Brasil tem potencial para ampliar em cinco vezes a área irrigada, aponta estudo

O agronegócio brasileiro pode expandir a área irrigada em mais de cinco vezes, alcançando 55,8 milhões de hectares, segundo estudo da Abimaq em parceria com a USP/Esalq divulgado nesta terça-feira (16/6). No entanto, faltam políticas públicas e alternativas de financiamento para viabilizar esse crescimento, diante de margens apertadas, restrição ao crédito e juros elevados.

A irrigação é vista como estratégia essencial para garantir produtividade e mitigar os efeitos das mudanças climáticas. Lavouras irrigadas têm rendimento médio 30% superior às de sequeiro. Atualmente, a área irrigada ocupa cerca de 8,19 milhões de hectares, com destaque para pivô central (29,4%) e inundação (24,64%), esta última usada principalmente no cultivo de arroz em terras baixas.

O potencial de expansão está dividido em 26,69 milhões de hectares em áreas de sequeiro, 26,73 milhões em pastagens e 2,43 milhões em áreas com disponibilidade hídrica subterrânea. Sete municípios se destacam como polos de crescimento: Barreiras e Santa Maria da Vitória (BA), Unaí e Patos de Minas (MG), Sorriso (MT), Cruz Alta e São Luiz Gonzaga (RS).
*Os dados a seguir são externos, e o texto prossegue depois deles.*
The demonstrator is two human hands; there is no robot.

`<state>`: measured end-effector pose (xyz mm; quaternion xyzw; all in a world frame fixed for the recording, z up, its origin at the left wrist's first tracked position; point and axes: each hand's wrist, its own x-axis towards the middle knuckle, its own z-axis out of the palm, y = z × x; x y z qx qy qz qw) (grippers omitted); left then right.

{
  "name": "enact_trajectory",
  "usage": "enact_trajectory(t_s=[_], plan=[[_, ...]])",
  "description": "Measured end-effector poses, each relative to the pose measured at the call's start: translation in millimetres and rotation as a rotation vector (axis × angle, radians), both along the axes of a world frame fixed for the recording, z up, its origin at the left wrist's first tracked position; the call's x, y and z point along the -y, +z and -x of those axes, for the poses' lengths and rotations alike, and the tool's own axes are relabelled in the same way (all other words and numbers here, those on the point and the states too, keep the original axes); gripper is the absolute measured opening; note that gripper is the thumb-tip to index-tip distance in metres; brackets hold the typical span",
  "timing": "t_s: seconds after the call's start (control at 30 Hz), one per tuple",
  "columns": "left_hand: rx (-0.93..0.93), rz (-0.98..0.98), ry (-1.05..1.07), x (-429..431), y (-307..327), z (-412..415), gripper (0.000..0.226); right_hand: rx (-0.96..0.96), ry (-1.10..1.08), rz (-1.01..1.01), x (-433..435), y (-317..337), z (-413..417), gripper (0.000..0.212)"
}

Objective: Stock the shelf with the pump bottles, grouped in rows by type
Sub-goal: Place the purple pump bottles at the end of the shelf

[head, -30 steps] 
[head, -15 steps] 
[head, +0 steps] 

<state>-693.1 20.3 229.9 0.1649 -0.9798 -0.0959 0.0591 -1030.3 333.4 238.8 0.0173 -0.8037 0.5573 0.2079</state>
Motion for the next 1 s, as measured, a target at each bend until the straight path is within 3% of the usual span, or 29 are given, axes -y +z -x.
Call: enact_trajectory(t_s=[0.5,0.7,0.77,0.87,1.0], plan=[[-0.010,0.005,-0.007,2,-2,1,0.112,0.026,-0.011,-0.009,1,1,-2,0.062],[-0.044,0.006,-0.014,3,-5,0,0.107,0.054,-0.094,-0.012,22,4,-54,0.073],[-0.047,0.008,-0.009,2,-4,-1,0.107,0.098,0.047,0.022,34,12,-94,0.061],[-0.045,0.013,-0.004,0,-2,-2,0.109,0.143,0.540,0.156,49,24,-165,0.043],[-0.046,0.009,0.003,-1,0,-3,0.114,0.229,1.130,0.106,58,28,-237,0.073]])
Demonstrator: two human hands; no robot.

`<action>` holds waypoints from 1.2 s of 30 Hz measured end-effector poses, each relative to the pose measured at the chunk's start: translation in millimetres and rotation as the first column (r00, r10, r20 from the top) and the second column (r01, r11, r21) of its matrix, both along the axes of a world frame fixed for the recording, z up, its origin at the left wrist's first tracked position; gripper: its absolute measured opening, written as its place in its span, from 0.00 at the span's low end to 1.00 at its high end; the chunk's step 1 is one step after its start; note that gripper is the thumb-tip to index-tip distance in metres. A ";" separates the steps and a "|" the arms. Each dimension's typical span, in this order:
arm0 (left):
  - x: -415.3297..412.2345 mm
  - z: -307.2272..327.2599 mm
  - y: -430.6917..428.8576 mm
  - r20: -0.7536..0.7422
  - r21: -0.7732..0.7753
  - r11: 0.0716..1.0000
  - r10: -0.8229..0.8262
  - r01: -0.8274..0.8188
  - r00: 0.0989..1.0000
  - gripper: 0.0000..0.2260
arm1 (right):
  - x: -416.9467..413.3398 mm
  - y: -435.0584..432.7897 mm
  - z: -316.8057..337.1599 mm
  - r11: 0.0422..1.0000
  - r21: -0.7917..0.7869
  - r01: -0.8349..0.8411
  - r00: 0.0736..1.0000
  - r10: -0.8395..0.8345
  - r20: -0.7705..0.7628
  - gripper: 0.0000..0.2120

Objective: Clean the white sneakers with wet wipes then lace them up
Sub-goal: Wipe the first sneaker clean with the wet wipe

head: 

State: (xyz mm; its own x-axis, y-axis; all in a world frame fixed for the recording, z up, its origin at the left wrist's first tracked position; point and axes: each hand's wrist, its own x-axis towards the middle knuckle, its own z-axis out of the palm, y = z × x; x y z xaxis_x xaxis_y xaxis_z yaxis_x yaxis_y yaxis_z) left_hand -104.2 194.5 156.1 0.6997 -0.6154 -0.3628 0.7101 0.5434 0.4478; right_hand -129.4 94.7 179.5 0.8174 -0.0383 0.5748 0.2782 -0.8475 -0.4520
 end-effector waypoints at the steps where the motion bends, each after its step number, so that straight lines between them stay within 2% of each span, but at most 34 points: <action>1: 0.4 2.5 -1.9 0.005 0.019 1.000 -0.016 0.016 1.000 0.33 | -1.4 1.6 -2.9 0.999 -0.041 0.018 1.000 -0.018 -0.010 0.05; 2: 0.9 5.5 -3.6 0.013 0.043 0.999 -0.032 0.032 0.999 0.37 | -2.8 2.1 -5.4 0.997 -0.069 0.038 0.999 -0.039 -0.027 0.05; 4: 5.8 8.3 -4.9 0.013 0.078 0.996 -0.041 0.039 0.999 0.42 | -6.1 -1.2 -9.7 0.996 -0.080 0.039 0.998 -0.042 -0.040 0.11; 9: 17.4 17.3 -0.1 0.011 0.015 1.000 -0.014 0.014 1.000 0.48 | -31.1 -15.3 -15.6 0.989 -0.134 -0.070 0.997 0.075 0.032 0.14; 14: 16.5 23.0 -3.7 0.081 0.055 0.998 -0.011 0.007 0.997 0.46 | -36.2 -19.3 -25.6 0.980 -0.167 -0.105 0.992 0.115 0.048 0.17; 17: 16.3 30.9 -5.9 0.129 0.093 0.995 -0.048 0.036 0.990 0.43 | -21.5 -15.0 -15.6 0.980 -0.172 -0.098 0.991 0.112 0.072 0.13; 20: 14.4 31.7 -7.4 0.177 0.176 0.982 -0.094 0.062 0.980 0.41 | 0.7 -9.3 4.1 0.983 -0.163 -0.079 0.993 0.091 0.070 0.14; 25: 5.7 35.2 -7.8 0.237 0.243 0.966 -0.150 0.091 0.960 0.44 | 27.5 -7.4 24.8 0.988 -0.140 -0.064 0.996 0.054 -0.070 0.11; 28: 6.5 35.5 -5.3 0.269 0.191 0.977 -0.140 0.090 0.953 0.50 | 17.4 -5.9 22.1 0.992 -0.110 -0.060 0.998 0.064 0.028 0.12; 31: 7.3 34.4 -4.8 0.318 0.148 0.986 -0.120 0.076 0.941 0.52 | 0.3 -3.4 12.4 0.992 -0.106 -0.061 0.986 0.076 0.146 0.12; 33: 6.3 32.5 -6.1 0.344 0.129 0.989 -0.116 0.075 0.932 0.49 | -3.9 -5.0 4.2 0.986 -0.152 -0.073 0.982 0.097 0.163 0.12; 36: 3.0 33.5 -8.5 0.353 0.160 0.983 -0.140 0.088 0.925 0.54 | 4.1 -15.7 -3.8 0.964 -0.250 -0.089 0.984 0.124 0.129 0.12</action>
Juntos, somam 704 mil hectares irrigados por pivô, equivalentes a 37,1% da área irrigada nacional.

A soja responde por 67,8% da área irrigada no Brasil, chegando a 98,2% em Mato Grosso. As projeções indicam 270 mil hectares adicionais em Minas Gerais, 267 mil na Bahia, 137 mil no Rio Grande do Sul e 112 mil em Mato Grosso. Sorriso lidera o potencial absoluto de incremento até 2040, com 212 mil hectares projetados.

Em termos de produtividade, cada aumento de 1% na área irrigada eleva o rendimento da soja em 0,0698% por hectare. Os efeitos variam por região: na Bahia, o incremento é de 0,1405%; em Minas Gerais, 0,0594%; e em Mato Grosso, 0,0631%. Dobrar a área irrigada estaria associado a aumentos de 5,33 sacas/ha na BA, 2,27 sacas/ha em MG e 2,41 sacas/ha em MT.
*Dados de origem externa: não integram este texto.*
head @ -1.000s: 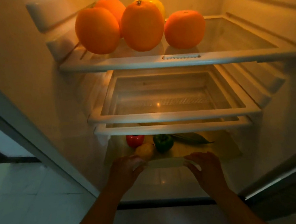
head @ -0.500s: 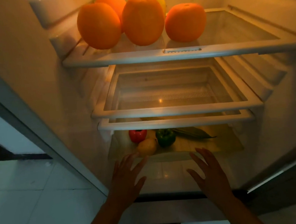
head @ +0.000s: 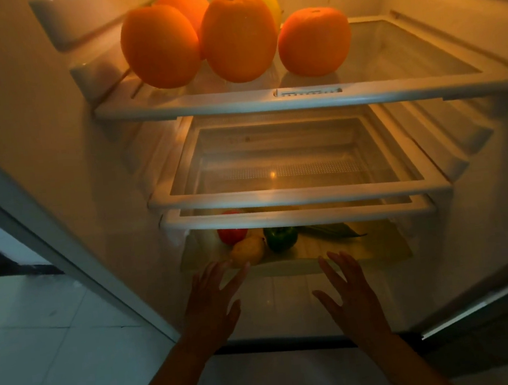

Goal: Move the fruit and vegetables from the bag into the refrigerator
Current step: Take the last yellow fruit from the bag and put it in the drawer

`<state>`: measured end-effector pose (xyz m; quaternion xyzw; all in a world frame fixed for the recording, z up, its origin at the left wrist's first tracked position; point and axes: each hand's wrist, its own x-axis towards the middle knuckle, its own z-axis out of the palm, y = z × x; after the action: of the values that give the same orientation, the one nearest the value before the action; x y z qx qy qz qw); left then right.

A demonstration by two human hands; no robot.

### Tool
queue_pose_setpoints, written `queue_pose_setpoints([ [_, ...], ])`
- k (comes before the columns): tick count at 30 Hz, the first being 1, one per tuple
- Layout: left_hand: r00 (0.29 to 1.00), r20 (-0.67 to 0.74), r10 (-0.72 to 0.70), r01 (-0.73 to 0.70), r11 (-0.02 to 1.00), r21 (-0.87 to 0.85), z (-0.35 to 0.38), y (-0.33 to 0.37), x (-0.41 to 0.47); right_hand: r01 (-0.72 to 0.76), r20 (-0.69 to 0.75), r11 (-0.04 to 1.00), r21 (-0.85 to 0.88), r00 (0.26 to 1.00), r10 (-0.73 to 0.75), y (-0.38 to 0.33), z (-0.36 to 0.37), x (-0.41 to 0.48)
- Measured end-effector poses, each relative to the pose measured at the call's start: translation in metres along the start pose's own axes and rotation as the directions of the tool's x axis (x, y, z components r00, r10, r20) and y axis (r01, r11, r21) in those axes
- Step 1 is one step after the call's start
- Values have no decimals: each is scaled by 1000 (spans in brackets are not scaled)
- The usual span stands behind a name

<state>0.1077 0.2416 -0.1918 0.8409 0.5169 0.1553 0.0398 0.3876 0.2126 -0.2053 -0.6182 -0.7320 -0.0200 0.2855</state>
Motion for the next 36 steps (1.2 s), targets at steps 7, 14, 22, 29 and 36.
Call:
queue_pose_setpoints([
  [7, 998, 33, -61, 61, 998, -15, 2, 1, 14, -7, 24, 1000, -27, 1000, 7, 4, 6, 12],
  [14, 995, 52, -82, 82, 997, 11, -2, 2, 23, -18, 42, 999, -45, 999, 20, 1, 10, 16],
  [22, 990, 112, -88, 78, 993, 91, -2, 2, 19, -15, 72, 999, -34, 997, 17, 1, 5, 14],
  [29, 992, 83, -90, 93, 995, -38, -9, 3, 7, -81, 139, 997, -8, 987, 81, -5, -7, 12],
  [36, 989, 139, -53, 76, 984, -163, -22, -2, -17, -225, 87, 964, 142, 973, 214, -27, -19, -15],
])
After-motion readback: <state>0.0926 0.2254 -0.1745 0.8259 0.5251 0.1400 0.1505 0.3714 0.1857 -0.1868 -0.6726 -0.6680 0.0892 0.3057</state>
Economicamente, a expansão de 1.567 hectares irrigados gera R$ 8,27 milhões adicionais no valor adicionado bruto da agropecuária, eleva a produtividade das culturas temporárias em R$ 164,58 por hectare e cria nove empregos formais. No longo prazo, os efeitos convergem para R$ 13,98 milhões em valor adicionado, R$ 127,42 por hectare em produtividade e três empregos formais adicionais.

Para Luiz Paulo Heimpel, vice-presidente da Câmara Setorial de Equipamentos de Irrigação da Abimaq, o estudo fornece dados que embasam políticas públicas, já que a irrigação depende de infraestrutura como energia e outorgas de água. Ele destaca que o El Niño preocupa produtores, especialmente nas regiões central e Nordeste, onde ondas de calor podem impactar as lavouras.